> **Work request**: Down to the final line, return the records unchanged.

[Entries provided Boundary: Start]

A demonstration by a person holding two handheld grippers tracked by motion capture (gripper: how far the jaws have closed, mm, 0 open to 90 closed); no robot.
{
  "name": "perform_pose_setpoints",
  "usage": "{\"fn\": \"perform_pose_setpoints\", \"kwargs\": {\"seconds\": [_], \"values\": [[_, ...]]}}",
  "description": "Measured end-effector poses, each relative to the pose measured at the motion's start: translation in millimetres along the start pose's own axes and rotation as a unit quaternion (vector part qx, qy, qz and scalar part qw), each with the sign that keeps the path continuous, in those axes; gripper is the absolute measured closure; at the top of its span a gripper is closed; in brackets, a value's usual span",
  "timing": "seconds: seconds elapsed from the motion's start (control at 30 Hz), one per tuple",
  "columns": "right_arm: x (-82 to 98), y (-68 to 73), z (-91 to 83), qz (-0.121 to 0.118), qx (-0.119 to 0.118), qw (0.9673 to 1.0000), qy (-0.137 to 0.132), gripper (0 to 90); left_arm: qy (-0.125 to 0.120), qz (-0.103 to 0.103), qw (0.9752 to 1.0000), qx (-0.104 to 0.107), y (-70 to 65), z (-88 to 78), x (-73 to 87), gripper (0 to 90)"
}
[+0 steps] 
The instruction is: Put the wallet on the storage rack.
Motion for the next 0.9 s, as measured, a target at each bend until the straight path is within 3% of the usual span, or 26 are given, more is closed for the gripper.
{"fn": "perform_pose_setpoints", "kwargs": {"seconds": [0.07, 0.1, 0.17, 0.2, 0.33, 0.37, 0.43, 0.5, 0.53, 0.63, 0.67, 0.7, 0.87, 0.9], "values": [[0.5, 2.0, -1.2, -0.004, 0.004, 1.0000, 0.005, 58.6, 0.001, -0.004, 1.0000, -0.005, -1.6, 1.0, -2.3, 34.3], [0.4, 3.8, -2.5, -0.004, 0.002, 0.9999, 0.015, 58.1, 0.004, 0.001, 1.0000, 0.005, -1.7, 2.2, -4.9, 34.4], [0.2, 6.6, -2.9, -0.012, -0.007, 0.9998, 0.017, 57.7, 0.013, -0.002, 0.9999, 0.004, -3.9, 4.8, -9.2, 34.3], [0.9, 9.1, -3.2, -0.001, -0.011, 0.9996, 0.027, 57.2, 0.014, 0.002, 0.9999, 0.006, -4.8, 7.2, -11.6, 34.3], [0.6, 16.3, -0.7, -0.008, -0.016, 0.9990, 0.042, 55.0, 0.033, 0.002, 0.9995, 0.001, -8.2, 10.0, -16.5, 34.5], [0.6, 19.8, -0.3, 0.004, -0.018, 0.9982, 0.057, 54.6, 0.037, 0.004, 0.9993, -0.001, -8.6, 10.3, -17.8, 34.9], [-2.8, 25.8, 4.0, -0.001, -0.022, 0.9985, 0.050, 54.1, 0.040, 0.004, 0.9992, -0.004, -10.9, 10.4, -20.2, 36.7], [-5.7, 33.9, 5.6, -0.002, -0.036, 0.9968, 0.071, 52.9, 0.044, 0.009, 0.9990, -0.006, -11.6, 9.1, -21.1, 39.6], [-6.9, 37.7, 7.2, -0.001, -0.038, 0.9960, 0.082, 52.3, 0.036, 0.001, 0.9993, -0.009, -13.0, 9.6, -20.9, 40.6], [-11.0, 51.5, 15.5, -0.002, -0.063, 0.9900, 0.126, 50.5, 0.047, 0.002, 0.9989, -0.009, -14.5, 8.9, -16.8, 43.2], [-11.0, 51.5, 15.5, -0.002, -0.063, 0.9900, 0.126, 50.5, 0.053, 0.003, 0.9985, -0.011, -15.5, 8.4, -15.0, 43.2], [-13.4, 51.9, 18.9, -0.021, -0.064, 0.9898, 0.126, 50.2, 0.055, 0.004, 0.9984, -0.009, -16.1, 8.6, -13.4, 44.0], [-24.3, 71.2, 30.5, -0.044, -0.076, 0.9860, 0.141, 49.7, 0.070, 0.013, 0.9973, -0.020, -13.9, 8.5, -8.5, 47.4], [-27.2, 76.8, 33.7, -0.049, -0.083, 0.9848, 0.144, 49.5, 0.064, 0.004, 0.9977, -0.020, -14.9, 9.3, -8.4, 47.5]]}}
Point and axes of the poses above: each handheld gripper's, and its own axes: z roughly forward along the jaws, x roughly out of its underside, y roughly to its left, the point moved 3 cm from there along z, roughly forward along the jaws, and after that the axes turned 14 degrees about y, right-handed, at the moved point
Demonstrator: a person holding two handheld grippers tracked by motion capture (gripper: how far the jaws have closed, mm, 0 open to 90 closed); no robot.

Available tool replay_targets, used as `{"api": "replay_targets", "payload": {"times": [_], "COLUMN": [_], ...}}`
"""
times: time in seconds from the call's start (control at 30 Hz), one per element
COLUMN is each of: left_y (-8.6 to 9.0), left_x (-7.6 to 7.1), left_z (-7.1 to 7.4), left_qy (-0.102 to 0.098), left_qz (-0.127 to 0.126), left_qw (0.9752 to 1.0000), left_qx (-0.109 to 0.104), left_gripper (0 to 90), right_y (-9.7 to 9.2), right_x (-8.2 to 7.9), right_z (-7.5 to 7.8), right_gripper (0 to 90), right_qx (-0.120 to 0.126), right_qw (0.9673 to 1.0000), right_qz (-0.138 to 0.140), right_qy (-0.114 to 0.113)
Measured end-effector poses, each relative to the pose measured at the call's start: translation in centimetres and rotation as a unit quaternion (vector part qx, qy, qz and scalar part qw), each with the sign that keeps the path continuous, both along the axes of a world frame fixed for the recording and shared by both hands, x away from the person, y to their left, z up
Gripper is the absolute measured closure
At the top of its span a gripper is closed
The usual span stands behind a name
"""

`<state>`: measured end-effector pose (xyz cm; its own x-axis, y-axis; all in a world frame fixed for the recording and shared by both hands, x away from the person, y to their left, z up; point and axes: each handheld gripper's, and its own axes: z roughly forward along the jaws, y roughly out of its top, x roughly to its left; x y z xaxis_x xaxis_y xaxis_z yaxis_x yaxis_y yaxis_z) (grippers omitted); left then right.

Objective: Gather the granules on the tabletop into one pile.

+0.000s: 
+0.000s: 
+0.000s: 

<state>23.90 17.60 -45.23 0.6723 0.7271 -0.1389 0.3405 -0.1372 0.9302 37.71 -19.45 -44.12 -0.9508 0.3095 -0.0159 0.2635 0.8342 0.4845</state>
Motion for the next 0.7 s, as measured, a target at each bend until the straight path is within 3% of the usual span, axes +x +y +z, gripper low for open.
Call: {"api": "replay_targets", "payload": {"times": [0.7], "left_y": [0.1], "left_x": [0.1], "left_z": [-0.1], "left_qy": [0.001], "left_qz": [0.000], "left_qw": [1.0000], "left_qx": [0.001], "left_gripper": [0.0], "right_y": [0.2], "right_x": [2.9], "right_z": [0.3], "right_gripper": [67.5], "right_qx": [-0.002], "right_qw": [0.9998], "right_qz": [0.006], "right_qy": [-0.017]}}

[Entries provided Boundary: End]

> **The answer**:
A demonstration by a person holding two handheld grippers tracked by motion capture (gripper: how far the jaws have closed, mm, 0 open to 90 closed); no robot.
{
  "name": "perform_pose_setpoints",
  "usage": "{\"fn\": \"perform_pose_setpoints\", \"kwargs\": {\"seconds\": [_], \"values\": [[_, ...]]}}",
  "description": "Measured end-effector poses, each relative to the pose measured at the motion's start: translation in millimetres along the start pose's own axes and rotation as a unit quaternion (vector part qx, qy, qz and scalar part qw), each with the sign that keeps the path continuous, in those axes; gripper is the absolute measured closure; at the top of its span a gripper is closed; in brackets, a value's usual span",
  "timing": "seconds: seconds elapsed from the motion's start (control at 30 Hz), one per tuple",
  "columns": "right_arm: x (-82 to 98), y (-68 to 73), z (-91 to 83), qz (-0.121 to 0.118), qx (-0.119 to 0.118), qw (0.9673 to 1.0000), qy (-0.137 to 0.132), gripper (0 to 90); left_arm: qy (-0.125 to 0.120), qz (-0.103 to 0.103), qw (0.9752 to 1.0000), qx (-0.104 to 0.107), y (-70 to 65), z (-88 to 78), x (-73 to 87), gripper (0 to 90)"
}
[+0 steps] 
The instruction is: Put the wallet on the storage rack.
Motion for the next 0.9 s, as measured, a target at each bend until the straight path is within 3% of the usual span, or 26 are given, more is closed for the gripper.
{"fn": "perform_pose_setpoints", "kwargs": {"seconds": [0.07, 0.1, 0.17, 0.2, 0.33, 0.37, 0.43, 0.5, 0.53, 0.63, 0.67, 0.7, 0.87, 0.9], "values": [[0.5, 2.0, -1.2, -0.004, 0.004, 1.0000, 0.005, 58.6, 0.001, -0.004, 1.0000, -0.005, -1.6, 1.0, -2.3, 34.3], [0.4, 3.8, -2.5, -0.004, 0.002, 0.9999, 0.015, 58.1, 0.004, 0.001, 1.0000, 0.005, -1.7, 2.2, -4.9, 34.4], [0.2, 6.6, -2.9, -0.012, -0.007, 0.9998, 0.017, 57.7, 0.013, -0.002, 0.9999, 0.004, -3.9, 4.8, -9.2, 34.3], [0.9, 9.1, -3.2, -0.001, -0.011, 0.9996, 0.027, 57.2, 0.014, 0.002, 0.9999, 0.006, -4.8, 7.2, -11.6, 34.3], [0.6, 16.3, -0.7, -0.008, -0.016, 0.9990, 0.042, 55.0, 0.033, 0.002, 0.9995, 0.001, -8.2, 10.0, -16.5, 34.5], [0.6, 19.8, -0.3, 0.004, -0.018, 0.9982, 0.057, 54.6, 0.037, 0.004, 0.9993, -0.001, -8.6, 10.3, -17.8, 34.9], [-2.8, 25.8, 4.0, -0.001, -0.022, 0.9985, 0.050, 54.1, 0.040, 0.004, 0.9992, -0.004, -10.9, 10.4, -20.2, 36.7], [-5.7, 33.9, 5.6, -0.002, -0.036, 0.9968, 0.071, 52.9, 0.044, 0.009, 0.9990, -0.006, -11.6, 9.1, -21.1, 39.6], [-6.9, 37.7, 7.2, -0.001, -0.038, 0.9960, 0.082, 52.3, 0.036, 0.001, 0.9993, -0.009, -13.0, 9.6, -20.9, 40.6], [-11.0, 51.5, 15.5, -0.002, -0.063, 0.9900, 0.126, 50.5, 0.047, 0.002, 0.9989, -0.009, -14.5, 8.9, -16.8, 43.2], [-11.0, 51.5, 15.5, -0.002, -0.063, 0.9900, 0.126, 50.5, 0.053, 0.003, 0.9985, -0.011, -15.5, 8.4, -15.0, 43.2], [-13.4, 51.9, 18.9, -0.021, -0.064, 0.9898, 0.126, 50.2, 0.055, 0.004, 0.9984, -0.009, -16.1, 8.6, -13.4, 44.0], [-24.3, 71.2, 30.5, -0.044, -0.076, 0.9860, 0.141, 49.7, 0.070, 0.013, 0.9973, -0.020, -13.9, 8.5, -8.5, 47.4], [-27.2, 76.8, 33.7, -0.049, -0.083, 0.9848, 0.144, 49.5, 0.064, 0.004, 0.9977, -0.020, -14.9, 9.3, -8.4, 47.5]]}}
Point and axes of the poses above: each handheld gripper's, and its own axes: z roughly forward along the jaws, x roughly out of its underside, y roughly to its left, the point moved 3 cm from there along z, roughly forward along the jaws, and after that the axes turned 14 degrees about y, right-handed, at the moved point
Demonstrator: a person holding two handheld grippers tracked by motion capture (gripper: how far the jaws have closed, mm, 0 open to 90 closed); no robot.

Available tool replay_targets, used as `{"api": "replay_targets", "payload": {"times": [_], "COLUMN": [_], ...}}`
"""
times: time in seconds from the call's start (control at 30 Hz), one per element
COLUMN is each of: left_y (-8.6 to 9.0), left_x (-7.6 to 7.1), left_z (-7.1 to 7.4), left_qy (-0.102 to 0.098), left_qz (-0.127 to 0.126), left_qw (0.9752 to 1.0000), left_qx (-0.109 to 0.104), left_gripper (0 to 90), right_y (-9.7 to 9.2), right_x (-8.2 to 7.9), right_z (-7.5 to 7.8), right_gripper (0 to 90), right_qx (-0.120 to 0.126), right_qw (0.9673 to 1.0000), right_qz (-0.138 to 0.140), right_qy (-0.114 to 0.113)
Measured end-effector poses, each relative to the pose measured at the call's start: translation in centimetres and rotation as a unit quaternion (vector part qx, qy, qz and scalar part qw), each with the sign that keeps the path continuous, both along the axes of a world frame fixed for the recording and shared by both hands, x away from the person, y to their left, z up
Gripper is the absolute measured closure
At the top of its span a gripper is closed
The usual span stands behind a name
"""

`<state>`: measured end-effector pose (xyz cm; its own x-axis, y-axis; all in a world frame fixed for the recording and shared by both hands, x away from the person, y to their left, z up; point and axes: each handheld gripper's, and its own axes: z roughly forward along the jaws, y roughly out of its top, x roughly to its left; x y z xaxis_x xaxis_y xaxis_z yaxis_x yaxis_y yaxis_z) (grippers omitted); left then right.

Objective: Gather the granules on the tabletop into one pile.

+0.000s: 
+0.000s: 
+0.000s: 

<state>23.90 17.60 -45.23 0.6723 0.7271 -0.1389 0.3405 -0.1372 0.9302 37.71 -19.45 -44.12 -0.9508 0.3095 -0.0159 0.2635 0.8342 0.4845</state>
Motion for the next 0.7 s, as measured, a target at each bend until the straight path is within 3% of the usual span, axes +x +y +z, gripper low for open.
Call: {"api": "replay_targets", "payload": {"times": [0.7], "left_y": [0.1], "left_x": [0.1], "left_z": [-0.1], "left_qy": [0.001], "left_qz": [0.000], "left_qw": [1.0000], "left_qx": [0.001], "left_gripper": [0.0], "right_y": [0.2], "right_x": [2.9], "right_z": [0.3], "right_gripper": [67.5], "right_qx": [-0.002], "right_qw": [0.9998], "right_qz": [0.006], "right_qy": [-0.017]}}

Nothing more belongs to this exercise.